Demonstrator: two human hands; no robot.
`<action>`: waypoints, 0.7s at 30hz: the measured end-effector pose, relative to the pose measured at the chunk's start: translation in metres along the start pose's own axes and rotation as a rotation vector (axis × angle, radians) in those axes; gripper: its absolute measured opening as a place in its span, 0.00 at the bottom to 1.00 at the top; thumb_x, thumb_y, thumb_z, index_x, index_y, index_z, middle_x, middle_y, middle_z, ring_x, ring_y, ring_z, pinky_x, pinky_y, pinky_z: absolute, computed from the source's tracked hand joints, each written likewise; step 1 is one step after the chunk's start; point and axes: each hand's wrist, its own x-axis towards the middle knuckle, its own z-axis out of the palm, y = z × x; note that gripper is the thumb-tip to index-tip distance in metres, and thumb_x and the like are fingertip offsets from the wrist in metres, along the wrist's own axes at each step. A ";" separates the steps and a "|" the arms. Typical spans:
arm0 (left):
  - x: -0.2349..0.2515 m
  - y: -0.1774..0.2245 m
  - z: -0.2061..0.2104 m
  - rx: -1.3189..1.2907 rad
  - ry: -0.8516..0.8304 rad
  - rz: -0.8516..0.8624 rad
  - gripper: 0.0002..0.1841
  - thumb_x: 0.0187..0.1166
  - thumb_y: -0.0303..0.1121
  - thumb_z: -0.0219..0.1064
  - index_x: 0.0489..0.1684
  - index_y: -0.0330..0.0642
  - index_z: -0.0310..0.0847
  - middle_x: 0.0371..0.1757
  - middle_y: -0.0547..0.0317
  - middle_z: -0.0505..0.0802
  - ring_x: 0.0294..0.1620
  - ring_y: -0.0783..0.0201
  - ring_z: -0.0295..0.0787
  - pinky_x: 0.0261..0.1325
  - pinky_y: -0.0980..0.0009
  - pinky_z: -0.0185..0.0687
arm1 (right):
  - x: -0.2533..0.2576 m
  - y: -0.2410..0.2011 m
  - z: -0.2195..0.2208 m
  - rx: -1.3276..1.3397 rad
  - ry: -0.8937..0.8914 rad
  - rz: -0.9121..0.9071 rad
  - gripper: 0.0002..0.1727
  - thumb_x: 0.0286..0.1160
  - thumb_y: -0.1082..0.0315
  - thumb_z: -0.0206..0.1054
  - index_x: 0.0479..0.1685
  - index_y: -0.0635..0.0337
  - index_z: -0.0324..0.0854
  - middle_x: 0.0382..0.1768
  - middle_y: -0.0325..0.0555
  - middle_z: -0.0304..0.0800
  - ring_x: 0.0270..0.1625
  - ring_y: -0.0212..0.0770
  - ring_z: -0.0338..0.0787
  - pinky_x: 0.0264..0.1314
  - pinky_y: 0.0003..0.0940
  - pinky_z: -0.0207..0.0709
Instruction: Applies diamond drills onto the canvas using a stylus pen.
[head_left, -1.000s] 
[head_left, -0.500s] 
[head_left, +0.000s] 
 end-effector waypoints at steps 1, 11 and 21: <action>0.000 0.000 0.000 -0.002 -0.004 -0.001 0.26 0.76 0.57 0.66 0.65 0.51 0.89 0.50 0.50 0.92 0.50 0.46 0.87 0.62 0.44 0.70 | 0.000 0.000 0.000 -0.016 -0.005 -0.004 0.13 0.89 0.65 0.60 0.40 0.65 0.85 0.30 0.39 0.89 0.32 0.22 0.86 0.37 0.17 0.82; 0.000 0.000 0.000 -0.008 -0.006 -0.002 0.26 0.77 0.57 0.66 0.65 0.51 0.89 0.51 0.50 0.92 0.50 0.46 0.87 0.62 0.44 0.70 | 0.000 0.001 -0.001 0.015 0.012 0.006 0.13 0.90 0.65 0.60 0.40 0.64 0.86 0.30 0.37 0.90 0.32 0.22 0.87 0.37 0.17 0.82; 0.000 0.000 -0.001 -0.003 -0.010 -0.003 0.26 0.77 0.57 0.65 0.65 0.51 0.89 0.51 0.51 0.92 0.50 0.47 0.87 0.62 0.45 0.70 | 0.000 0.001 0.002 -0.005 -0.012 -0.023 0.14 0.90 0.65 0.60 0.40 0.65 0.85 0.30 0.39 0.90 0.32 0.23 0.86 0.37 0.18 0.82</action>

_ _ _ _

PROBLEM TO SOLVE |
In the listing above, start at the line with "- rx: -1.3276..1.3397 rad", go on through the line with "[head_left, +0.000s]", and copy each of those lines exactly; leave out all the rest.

TASK ANSWER |
  - rx: -1.3276..1.3397 rad
  - ry: -0.8937..0.8914 rad
  - rz: -0.9121..0.9071 rad
  - gripper: 0.0002..0.1727
  - thumb_x: 0.0286..0.1160
  - thumb_y: -0.1082..0.0315
  - thumb_z: -0.0206..0.1054
  - index_x: 0.0479..0.1685
  - index_y: -0.0635..0.0337
  - index_z: -0.0324..0.0854
  - middle_x: 0.0382..0.1768
  - middle_y: -0.0325..0.0555
  - middle_z: -0.0304..0.0800
  - ring_x: 0.0270..0.1625
  - ring_y: -0.0212..0.0770
  - ring_z: -0.0338..0.0787
  - pinky_x: 0.0264..0.1314
  - pinky_y: 0.0003..0.0940
  - pinky_z: -0.0207..0.0709
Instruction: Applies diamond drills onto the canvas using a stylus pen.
[head_left, -1.000s] 
[head_left, -0.500s] 
[head_left, +0.000s] 

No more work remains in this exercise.